# Task to complete:
Word for word, copy the listing below and leave out its images.

# Dataset extract:
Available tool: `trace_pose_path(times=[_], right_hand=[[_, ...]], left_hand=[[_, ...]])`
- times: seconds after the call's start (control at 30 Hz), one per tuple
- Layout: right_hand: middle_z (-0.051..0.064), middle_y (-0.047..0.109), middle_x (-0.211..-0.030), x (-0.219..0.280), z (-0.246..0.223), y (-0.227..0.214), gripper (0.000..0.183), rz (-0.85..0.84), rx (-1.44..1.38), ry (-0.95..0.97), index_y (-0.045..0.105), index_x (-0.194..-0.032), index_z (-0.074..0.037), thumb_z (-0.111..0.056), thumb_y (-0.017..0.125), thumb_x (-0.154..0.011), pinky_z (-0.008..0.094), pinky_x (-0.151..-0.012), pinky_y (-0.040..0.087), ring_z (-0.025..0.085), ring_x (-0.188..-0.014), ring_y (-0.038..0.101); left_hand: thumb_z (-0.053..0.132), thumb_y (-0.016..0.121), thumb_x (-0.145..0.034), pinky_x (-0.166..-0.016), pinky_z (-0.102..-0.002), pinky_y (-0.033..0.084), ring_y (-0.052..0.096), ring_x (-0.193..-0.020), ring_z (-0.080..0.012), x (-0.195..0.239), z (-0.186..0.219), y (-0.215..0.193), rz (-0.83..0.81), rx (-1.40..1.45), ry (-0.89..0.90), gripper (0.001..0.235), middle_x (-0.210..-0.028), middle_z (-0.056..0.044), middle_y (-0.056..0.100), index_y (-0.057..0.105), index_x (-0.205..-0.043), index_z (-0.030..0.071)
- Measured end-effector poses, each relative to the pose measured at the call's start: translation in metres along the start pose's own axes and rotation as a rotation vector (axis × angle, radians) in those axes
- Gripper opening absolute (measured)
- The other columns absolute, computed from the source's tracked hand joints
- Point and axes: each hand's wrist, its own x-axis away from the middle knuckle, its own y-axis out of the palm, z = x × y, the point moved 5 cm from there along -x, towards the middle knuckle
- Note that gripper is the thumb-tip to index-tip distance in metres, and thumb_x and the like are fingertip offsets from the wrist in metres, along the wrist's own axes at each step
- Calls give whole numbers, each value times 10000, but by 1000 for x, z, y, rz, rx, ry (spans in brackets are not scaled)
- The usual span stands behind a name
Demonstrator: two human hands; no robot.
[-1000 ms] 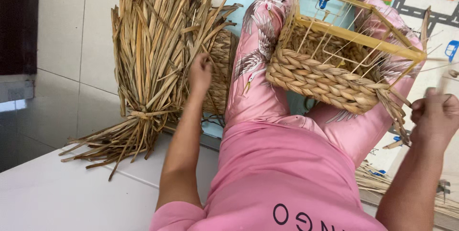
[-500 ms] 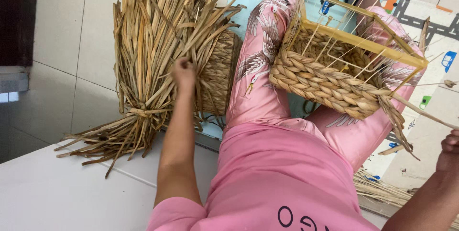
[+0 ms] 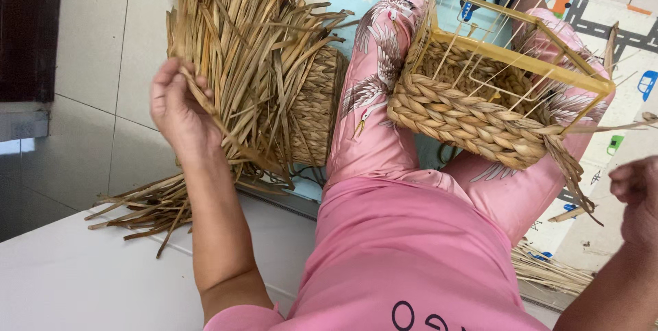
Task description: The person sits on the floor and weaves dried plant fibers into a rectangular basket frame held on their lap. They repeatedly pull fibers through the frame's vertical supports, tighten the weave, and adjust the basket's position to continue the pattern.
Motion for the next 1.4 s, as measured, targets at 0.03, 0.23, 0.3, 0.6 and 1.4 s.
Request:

# Expected answer:
Available tool: `trace_pose_path(times=[_], right_hand=[[_, ...]], left_hand=[[_, ...]])`
- times: seconds after the call's start (control at 30 Hz), one per tuple
- Layout: right_hand: middle_z (-0.051..0.064), middle_y (-0.047..0.109), middle_x (-0.211..-0.030), x (-0.219..0.280), z (-0.246..0.223), y (-0.227..0.214), gripper (0.000..0.183), rz (-0.85..0.84), rx (-1.44..1.38), ry (-0.95..0.97), index_y (-0.045..0.105), index_x (-0.194..-0.032), index_z (-0.074..0.037), thumb_z (-0.111..0.056), thumb_y (-0.017..0.125), thumb_x (-0.154..0.011), pinky_z (-0.008..0.094), pinky_x (-0.151..-0.012), pinky_y (-0.040..0.087), ring_z (-0.025..0.085), ring_x (-0.188..-0.014), ring_y (-0.038..0.101); left_hand: thumb_z (-0.053..0.132), thumb_y (-0.016..0.121), thumb_x (-0.145..0.034), pinky_x (-0.166..-0.016), pinky_z (-0.102..-0.002), pinky_y (-0.033..0.084), ring_y (-0.052..0.096), ring_x (-0.193..-0.020), ring_z (-0.080..0.012), x (-0.195..0.239), z (-0.186..0.219), y (-0.215..0.193), rz (-0.83..0.81), rx (-1.40..1.45), ry (-0.89..0.90), gripper (0.001..0.235), middle_x (-0.210..-0.028), middle_z (-0.056..0.044), middle_y (-0.056..0.100), index_y (-0.057..0.105), index_x (-0.205..-0.043), index_z (-0.030..0.071)
- Measured end-effector poses, each relative to the pose measured at the call's start: translation in metres along the start pose's own axes and rotation as a rotation vector (axis × angle, radians) in those axes
- Gripper opening absolute (measured)
- The other columns absolute, computed from the source's tracked hand joints
- Point and axes: each hand's wrist, its own x-axis away from the middle knuckle, its own y-axis out of the palm, z = x × y, the point moved 5 cm from there along -x, towards the middle knuckle
- Note that gripper is the thumb-tip to index-tip distance in metres, and thumb_x and the like are fingertip offsets from the wrist in metres, along the wrist's own axes at each step
- Calls give whole numbers, each value times 10000, but by 1000 for x, z, y, rz, rx, ry (spans in brackets are not scaled)
- The usual span stands behind a name
Demonstrator: two human hands; no robot.
[-1000 ms] 
[-500 ms] 
[+0 ms] 
Task description: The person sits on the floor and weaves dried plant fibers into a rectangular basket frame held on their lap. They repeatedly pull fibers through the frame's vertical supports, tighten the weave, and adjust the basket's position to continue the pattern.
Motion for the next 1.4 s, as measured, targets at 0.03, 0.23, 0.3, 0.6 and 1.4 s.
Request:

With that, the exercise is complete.